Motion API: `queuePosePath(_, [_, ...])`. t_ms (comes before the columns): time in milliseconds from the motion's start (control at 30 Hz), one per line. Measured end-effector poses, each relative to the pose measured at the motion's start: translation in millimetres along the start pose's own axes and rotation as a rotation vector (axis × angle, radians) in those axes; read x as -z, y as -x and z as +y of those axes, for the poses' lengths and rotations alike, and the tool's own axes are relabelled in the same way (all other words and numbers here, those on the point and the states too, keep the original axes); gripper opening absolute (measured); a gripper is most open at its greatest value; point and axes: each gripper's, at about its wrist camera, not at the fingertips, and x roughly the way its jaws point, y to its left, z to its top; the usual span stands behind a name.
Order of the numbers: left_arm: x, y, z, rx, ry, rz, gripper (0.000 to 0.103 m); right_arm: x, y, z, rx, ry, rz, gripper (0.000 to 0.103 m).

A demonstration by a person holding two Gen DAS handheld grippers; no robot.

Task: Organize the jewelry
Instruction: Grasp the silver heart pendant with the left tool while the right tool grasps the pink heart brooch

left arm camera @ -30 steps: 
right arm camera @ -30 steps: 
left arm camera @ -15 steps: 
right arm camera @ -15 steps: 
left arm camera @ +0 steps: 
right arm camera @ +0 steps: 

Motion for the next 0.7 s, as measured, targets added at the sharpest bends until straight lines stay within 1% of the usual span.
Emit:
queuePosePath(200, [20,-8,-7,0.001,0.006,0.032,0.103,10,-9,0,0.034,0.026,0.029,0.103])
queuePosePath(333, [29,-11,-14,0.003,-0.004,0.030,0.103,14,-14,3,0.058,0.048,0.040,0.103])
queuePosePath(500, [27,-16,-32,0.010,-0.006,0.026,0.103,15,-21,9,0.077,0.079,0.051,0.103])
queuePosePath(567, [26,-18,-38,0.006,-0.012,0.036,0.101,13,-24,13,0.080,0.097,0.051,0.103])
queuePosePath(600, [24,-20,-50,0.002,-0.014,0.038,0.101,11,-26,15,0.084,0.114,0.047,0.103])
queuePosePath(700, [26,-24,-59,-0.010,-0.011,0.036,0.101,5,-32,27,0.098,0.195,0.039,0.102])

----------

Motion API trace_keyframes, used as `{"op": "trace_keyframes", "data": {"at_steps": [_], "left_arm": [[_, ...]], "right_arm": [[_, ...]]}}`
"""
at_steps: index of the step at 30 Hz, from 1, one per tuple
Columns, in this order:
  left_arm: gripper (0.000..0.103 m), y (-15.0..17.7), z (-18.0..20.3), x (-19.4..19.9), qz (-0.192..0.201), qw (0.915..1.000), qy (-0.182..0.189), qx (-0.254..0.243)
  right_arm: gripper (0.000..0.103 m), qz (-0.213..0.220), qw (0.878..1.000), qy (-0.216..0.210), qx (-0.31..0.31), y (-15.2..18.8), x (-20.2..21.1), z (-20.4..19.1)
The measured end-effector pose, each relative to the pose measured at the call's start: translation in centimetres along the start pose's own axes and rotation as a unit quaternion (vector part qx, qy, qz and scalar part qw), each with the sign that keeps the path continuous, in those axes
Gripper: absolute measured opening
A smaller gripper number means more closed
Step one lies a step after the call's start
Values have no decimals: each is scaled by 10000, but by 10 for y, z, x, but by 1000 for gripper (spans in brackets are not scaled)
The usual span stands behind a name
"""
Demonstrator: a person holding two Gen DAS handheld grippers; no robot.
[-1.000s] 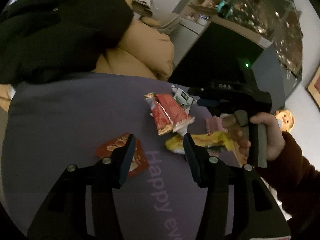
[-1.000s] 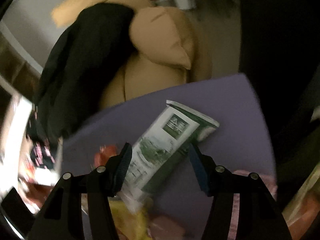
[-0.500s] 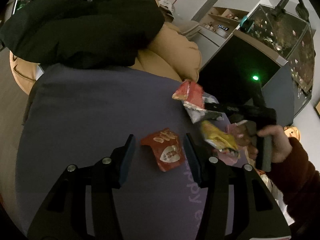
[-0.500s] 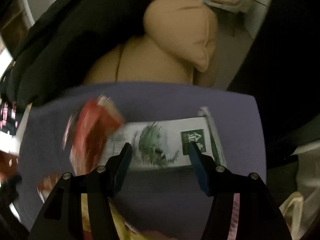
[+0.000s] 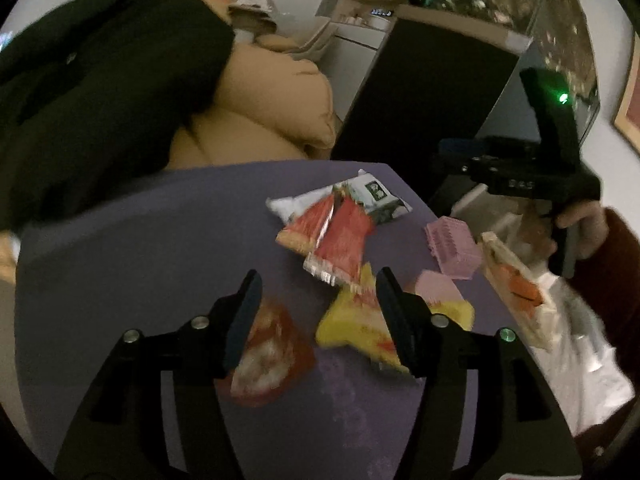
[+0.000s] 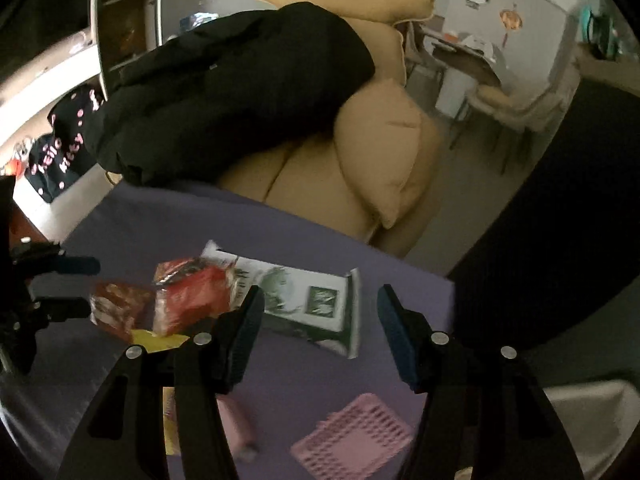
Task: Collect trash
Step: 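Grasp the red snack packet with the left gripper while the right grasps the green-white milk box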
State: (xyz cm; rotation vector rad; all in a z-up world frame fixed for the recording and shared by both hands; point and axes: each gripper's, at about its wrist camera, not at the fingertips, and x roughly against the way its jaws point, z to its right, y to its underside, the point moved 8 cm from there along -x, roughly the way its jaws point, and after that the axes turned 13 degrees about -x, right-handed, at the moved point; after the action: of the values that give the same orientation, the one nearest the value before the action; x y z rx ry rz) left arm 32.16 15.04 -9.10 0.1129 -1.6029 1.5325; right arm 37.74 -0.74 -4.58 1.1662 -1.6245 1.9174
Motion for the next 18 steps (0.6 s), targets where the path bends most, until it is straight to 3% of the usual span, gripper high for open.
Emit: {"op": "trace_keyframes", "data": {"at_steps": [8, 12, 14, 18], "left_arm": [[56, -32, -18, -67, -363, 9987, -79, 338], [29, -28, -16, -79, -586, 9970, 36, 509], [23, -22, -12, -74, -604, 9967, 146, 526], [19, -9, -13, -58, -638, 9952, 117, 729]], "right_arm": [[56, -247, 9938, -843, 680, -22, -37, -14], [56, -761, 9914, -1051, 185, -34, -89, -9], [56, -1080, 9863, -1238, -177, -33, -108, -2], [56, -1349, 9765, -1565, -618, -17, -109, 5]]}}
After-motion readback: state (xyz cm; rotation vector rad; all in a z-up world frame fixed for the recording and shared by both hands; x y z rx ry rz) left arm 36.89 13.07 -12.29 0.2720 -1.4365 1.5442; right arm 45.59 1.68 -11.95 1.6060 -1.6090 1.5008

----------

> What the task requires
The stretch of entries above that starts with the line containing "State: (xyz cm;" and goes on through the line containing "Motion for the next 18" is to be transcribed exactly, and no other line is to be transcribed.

> Answer section
State: (xyz cm; rotation vector rad; all in a z-up world frame fixed for the recording and shared by both hands; point and axes: each gripper's, at about its wrist camera, not at the fingertips, and x roughly against the way its jaws point, z to its right, y to its underside, the point moved 8 cm from there along -x, roughly the way its jaws point, and after that the axes turned 13 degrees about -x, right-handed, at the moved point; after the action: of the values that give the same orientation, the one nearest the value before the action; x y z rx ry rz) left arm 32.16 15.04 -9.10 0.1129 -1.6029 1.5325; right arm 37.74 -0.74 -4.58 1.1662 -1.6245 1.9174
Motion for the next 18 steps (0.6 s), targets where the path bends most, until it is straight to 3% of the usual span, gripper high for open.

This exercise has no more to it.